WORK ITEM: The answer must consist of every line below that holds the word "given".

Stored entries
--- START ---
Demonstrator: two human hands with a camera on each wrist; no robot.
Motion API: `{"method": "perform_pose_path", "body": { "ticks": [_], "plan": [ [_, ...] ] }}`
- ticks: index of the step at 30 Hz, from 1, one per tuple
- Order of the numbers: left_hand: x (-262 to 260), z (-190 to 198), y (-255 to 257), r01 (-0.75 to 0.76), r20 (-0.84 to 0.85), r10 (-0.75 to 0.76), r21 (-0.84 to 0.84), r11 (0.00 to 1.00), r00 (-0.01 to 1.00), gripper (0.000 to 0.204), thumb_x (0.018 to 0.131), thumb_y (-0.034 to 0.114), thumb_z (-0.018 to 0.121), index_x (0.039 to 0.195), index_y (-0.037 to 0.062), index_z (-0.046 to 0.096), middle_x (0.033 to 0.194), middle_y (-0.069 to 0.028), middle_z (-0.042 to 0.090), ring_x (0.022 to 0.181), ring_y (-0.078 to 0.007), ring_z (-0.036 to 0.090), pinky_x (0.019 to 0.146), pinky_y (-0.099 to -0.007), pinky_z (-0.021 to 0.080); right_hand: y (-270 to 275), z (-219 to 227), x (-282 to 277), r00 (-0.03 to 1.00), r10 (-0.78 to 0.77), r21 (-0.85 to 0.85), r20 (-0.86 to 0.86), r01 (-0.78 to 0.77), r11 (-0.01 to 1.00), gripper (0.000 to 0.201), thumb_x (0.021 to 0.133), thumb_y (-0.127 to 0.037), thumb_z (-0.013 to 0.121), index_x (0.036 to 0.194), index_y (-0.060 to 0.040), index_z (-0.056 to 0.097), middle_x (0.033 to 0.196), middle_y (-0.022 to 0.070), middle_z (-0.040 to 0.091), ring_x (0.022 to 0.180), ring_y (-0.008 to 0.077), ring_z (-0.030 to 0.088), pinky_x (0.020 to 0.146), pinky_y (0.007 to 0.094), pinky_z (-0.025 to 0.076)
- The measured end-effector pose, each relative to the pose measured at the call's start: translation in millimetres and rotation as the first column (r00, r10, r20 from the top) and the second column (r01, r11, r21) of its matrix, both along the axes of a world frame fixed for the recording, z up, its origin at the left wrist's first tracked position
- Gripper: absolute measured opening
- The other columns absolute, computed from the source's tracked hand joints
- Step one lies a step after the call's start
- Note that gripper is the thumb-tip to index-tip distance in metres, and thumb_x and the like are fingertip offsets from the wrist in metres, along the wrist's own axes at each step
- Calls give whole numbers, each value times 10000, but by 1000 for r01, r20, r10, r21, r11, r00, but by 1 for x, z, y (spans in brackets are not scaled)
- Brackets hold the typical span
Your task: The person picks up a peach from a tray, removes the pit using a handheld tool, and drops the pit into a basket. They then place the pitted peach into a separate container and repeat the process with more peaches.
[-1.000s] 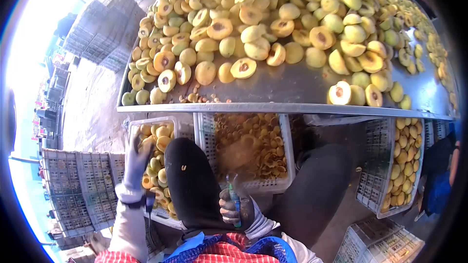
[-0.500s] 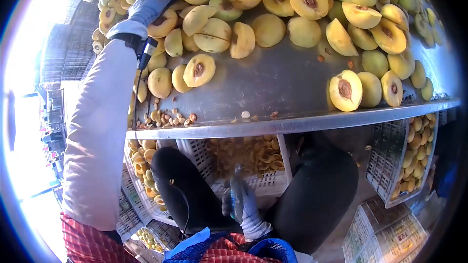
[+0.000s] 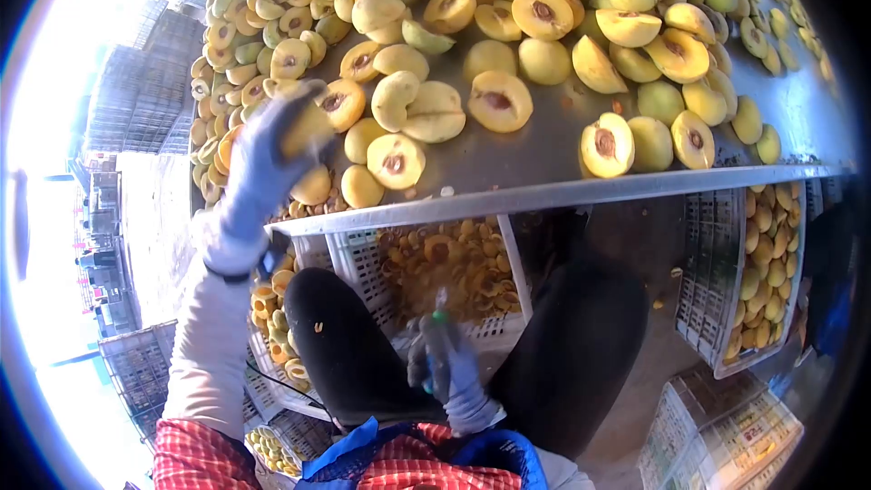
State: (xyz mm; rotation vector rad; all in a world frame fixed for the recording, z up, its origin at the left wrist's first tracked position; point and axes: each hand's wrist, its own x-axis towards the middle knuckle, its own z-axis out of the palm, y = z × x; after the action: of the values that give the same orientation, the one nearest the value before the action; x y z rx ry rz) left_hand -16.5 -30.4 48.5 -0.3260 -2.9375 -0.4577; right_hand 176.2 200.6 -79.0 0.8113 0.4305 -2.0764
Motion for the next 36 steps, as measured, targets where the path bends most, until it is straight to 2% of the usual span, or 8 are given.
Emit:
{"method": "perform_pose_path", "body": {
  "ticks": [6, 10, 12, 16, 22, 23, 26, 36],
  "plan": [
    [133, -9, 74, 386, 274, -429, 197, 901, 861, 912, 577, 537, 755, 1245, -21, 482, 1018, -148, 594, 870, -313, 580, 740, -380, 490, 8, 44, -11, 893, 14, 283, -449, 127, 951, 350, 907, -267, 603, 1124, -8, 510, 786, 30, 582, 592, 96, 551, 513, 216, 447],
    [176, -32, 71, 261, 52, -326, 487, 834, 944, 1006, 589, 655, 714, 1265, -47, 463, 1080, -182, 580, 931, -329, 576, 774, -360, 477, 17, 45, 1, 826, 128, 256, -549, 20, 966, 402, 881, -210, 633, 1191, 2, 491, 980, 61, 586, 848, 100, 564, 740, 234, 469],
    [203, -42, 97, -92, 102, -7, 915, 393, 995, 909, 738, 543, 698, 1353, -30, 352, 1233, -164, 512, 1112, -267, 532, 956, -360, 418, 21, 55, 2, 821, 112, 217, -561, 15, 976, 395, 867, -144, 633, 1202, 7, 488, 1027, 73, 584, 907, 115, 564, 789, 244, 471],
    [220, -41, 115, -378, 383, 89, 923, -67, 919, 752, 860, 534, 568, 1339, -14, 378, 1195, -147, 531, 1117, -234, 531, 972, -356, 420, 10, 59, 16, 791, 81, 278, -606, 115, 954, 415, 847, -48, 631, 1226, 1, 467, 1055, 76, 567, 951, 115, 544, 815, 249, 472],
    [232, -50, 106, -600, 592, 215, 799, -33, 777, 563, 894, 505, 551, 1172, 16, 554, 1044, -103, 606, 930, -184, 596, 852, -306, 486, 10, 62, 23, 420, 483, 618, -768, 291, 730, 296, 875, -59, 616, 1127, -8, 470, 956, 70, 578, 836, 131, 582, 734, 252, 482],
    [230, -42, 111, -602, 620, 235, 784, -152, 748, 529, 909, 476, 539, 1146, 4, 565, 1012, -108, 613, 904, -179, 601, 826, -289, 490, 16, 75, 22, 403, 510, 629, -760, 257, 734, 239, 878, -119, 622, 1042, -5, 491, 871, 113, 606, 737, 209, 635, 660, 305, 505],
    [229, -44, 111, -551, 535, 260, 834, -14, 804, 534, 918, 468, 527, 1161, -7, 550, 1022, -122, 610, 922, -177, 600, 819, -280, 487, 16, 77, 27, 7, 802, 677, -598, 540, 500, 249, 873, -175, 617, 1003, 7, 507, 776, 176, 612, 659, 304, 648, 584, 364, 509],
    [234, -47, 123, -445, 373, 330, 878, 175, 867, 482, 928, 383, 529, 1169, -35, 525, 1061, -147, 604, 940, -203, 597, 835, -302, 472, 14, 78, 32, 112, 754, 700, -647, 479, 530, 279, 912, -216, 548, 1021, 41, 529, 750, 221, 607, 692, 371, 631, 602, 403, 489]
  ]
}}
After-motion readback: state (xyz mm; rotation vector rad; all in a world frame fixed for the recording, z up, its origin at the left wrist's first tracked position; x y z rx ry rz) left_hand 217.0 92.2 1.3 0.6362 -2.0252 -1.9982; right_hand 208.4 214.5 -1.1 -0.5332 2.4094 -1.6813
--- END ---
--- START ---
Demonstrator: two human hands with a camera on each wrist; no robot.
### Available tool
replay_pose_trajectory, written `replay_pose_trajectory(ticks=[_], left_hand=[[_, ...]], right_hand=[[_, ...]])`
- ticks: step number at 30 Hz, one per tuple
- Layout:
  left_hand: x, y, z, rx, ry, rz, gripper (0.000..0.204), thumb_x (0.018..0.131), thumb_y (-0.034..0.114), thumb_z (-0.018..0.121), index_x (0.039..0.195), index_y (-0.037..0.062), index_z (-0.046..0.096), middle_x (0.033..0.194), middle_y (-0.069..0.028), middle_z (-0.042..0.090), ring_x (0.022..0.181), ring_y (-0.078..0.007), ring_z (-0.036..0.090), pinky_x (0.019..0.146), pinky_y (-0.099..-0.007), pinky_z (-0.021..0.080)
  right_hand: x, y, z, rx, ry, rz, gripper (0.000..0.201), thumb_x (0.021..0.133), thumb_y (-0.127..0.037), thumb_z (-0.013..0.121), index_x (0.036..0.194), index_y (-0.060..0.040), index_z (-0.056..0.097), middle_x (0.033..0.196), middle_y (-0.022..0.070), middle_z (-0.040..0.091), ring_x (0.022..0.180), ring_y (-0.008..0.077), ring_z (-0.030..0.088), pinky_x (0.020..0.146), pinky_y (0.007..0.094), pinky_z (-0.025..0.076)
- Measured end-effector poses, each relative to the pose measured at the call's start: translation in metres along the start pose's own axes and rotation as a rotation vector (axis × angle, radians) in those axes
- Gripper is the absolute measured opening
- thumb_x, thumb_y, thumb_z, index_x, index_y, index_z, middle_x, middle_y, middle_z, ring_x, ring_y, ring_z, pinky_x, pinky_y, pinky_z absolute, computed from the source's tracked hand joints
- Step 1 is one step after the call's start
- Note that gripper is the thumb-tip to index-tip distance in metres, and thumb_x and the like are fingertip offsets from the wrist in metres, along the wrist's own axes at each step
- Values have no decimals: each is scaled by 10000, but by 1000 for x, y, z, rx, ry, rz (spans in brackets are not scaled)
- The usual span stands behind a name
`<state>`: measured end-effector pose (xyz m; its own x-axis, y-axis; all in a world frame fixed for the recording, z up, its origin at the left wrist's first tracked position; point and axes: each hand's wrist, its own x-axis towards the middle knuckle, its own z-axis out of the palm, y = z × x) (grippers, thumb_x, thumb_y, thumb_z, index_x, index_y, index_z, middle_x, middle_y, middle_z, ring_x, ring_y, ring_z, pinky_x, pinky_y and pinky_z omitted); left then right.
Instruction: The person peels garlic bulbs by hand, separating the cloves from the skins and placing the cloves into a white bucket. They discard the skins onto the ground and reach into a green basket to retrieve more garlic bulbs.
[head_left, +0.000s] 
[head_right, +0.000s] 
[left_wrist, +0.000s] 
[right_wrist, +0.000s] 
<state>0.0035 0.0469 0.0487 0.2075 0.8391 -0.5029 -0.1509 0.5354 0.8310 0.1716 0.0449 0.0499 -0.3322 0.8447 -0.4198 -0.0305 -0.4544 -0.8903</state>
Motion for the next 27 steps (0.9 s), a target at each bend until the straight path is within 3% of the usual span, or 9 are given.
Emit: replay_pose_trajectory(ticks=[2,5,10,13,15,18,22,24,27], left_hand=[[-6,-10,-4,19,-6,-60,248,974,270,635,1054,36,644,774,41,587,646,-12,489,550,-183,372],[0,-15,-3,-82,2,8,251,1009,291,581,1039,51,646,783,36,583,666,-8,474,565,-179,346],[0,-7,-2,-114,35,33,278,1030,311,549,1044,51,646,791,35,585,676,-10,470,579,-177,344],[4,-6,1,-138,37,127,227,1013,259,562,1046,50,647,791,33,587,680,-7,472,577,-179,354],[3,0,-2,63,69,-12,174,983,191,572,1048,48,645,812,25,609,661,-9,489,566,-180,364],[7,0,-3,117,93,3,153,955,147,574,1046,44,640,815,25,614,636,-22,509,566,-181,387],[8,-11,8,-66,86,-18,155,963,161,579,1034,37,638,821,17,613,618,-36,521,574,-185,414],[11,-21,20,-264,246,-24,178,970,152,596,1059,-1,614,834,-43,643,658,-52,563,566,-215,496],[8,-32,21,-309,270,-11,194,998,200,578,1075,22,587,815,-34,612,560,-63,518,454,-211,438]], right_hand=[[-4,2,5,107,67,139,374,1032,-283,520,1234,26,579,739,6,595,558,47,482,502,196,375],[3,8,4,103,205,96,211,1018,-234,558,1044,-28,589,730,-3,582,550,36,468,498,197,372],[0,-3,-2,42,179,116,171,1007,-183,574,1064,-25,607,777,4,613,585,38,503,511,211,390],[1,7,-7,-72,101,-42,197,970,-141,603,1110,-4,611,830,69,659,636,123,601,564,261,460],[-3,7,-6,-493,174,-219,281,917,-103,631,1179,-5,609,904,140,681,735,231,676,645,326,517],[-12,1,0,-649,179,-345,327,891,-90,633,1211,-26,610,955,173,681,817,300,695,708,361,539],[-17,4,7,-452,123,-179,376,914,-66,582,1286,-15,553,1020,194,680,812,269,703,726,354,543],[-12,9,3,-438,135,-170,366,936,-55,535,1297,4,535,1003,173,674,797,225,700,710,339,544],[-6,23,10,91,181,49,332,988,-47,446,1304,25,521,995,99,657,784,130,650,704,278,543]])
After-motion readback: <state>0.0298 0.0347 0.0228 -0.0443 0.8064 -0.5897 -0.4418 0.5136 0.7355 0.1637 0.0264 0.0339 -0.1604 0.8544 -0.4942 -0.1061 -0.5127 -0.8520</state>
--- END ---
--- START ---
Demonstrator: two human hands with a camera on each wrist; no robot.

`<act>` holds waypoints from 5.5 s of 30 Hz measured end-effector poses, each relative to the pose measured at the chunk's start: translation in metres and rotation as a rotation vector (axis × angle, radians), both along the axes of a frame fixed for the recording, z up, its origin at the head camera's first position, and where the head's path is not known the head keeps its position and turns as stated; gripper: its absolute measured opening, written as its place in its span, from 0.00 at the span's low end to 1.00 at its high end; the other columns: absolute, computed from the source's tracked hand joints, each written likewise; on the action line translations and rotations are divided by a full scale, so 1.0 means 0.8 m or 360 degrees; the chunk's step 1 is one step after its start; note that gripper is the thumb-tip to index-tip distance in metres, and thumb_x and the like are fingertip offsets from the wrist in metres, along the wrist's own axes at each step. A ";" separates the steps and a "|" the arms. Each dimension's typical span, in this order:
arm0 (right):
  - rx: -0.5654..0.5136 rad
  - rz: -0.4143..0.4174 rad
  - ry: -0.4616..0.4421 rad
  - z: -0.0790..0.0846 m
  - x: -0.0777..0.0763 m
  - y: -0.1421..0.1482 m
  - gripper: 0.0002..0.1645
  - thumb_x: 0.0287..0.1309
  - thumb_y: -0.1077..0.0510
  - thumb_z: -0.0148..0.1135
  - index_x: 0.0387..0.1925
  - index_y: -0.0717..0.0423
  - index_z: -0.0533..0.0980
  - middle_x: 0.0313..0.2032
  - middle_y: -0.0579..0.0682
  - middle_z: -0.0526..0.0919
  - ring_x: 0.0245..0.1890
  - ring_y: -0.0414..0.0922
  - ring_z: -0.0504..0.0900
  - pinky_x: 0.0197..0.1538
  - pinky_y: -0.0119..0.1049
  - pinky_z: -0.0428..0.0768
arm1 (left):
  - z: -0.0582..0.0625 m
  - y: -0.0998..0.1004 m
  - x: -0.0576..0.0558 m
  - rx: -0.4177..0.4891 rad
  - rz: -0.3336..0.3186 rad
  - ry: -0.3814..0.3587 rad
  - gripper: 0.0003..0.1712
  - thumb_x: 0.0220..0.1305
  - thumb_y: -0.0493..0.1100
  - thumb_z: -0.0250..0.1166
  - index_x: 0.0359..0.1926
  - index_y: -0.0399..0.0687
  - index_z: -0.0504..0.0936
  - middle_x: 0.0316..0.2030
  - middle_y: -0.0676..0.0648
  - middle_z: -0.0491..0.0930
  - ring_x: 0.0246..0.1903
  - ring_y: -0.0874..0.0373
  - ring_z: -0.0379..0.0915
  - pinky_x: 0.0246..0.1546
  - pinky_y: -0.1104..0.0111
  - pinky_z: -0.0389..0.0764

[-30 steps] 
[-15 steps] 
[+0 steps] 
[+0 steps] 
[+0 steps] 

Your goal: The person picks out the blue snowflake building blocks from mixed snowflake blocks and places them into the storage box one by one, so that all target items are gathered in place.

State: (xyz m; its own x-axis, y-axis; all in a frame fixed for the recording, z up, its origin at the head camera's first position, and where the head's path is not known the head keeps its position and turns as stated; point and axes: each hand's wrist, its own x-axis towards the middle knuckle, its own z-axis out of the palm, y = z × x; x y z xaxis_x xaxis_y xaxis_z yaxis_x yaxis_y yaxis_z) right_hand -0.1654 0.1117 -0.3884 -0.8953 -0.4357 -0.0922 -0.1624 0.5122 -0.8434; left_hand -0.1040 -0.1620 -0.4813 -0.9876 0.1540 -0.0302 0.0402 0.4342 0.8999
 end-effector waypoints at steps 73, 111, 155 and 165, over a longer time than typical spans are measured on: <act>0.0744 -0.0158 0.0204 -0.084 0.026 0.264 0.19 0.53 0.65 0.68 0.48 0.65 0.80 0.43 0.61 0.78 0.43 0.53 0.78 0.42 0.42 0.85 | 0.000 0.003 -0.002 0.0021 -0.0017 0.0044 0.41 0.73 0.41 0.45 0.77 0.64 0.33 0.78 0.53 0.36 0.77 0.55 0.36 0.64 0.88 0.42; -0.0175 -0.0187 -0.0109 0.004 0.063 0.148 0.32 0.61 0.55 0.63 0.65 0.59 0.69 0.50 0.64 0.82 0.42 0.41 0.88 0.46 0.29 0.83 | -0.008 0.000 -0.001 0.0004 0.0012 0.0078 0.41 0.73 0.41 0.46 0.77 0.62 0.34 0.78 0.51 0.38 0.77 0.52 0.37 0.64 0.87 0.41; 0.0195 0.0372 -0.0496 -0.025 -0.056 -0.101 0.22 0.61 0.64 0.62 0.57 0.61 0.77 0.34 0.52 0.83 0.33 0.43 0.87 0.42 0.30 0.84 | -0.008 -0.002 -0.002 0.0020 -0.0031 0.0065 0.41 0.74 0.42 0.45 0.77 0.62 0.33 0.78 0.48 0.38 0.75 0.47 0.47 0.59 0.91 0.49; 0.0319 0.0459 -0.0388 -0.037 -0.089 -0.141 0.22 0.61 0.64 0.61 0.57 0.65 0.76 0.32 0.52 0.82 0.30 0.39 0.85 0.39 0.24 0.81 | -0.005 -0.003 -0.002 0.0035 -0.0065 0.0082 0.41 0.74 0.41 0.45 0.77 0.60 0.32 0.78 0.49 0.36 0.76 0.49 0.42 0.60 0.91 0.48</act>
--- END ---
EXPECTED ANSWER:
Motion for the next 36 steps, as measured, targets where the path bends most, until it is straight to 2% of the usual span, or 8 are given.
Motion for the next 27 steps (0.9 s), a target at each bend until the straight path is within 3% of the usual span, or 9 are given.

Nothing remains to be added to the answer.